Would any Democrat in his or her right mind challenge Hillary Clinton in 2016? Well, yeah, actually.
To call her a prohibitive front-runner is a comical understatement — she has a lock on the Democratic money machine, unprecedented support from the party's base, and a pseudo-campaign ready and waiting for her to take charge. Is there a potential Barack Obama lurking out there? "I don't see anybody on the horizon right now," says a former senior adviser to the 2008 campaign that beat Clinton. "She's in a more dominant position than anyone I've seen in an open-seat race probably in my lifetime."
Even from the left, which was her weakness six years ago, it would be hard to find much traction. A recent Pew poll found that 87 percent of self-identified liberal Democrats want Clinton to run, with 83 percent saying there's a good chance they would vote for her. Compare that with November 2006, when Pew asked a similar question and found only 39 percent of Democrats who said they would like to see Clinton win the nomination.
But there's more than one reason to run for president.
If someone decides to take the plunge against Clinton, he or she would likely have ulterior motives. Some might try to move Clinton in a certain direction or force her to take an ideological stand. Others might hope to raise their profiles, either for a job in a potential Clinton administration or to position themselves for the future. "There's going to be a primary. And if there is a primary, there's going to be people pushing a strong progressive position," says Charles Chamberlain, the executive director of Democracy for America, a liberal grassroots organizing group.
Take independent Sen. Bernie Sanders, the self-described socialist from Vermont who has long been a proud voice on the Democratic Party's left. He has said publicly that he's "prepared" to run, even if it's against Clinton.
"People are hurting, and it is important for leadership now to explain to them why they are hurting and how we can grow the middle class and reverse the economic decline of so many people. And I don't think that is the politics of Senator Clinton or the Democratic establishment," he told The Nation. "People want to hear an alternative set of policies."
There's also Brian Schweitzer, the former governor of Montana, who is one of the few Democrats who has said publicly that he'd challenge Clinton. His views are idiosyncratic enough (pro-gun, pro-oil, pro-single-payer health care) that he doesn't clearly represent any particular wing of the party, yet he could potentially tap into rural populist sentiment.
Other names mentioned by some on the left include Russell Feingold, the former senator from Wisconsin. He's also rumored to be eyeing a run for his old Senate seat in 2016. Or Howard Dean, who sought the presidency in 2004. Would he run? "You never say never," Dean has told reporters who ask. Feingold and Dean both have their own grassroots organizing groups, which could amplify their voices and form the foundation of a campaign if they entered the race.

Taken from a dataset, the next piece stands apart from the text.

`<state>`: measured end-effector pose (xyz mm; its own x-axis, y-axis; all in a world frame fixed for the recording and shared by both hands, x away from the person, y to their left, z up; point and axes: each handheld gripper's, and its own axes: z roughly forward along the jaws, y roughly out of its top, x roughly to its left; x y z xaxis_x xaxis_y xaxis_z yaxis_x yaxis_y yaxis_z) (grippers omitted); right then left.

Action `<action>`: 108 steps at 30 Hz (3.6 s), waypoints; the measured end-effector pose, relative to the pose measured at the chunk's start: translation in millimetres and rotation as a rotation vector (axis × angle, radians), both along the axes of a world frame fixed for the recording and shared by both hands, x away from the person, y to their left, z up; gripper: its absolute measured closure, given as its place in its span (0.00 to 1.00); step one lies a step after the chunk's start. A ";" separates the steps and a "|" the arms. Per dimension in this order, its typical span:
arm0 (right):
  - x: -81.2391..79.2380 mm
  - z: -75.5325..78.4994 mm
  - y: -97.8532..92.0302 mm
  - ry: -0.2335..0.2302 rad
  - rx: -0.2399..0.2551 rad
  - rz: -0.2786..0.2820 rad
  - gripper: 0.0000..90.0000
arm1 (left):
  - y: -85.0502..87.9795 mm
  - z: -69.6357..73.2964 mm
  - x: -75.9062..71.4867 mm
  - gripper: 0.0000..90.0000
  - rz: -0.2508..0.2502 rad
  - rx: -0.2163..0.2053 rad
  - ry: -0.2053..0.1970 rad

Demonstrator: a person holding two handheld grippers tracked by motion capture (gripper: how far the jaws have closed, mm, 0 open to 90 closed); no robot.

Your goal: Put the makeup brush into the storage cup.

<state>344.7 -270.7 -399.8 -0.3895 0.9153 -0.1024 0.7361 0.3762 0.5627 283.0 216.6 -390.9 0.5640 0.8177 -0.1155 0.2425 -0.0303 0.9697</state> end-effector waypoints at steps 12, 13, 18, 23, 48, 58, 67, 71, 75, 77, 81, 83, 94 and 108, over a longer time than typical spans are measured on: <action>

Protest candidates are nothing new, of course. It's what Ron Paul has done with his repeated attempts to win the Republican nomination, and what Jesse Jackson did when he sought the Democratic nod in 1984 and 1988. Neither won, but both raised the salience of issues they cared about and forced the eventual nominee to respond to them.
Beyond ideological ambitions, the other main reason to launch a Sisyphean presidential bid would be to play the long game. Running for president can raise a politician's national profile, and help build connections with donors and local party leaders and activists. Maryland Gov. Martin O'Malley is the name that immediately comes to Democrats' minds here. He's openly eyeing a run, whether Clinton gets in the race or not. At 51, O'Malley has some time on his side. But he's term-limited out of office this year, meaning he's looking for a new job that would keep him relevant. And while he could be a strong presidential candidate, one Maryland political insider mentioned several Cabinet positions, including secretary of Homeland Security, as other prizes.
But one potential candidate is not like the others.
The only Democrat who — at least as things look right now — could be a threat to Clinton is Vice President Joe Biden. In early polls, he's showing strength that comes closest to (although still far from) Clinton's numbers. While most Democrats in Washington are pretty convinced he would never challenge Clinton, with whom he enjoys warm relations by all accounts, he's said publicly that his decision would not depend on hers.
"The only reason to run for the president of the United States is if you truly believe you are better positioned to do what is most needed in the country," Biden told Barbara Walters last month on The View. "My experience uniquely positions me."
And even though Clintonworld seems intent on avoiding one, a contentious primary could actually be good for Clinton. It was only after her loss in Iowa in 2008, when her aura of invincibility went out the window, that Clinton turned her campaign around.
"There's nothing particularly appealing about inevitability. There's nothing good about tactics getting out in front of message," the Obama adviser said of Hillary's second run. "Hillary was, I think, not a very good candidate in 2007 and then a very, very good candidate in 2008, because once all that other stuff went away — the inevitability — and then once she was kind of a plucky challenger, she really began to articulate a message that resonated with people more readily."
Does Clinton really want to head untested into a general-election fight against a Republican who has just emerged victorious from what promises to be a bruising primary battle?
Maybe, in at least some small way, she should be grateful to any Democrat who has the guts to do it.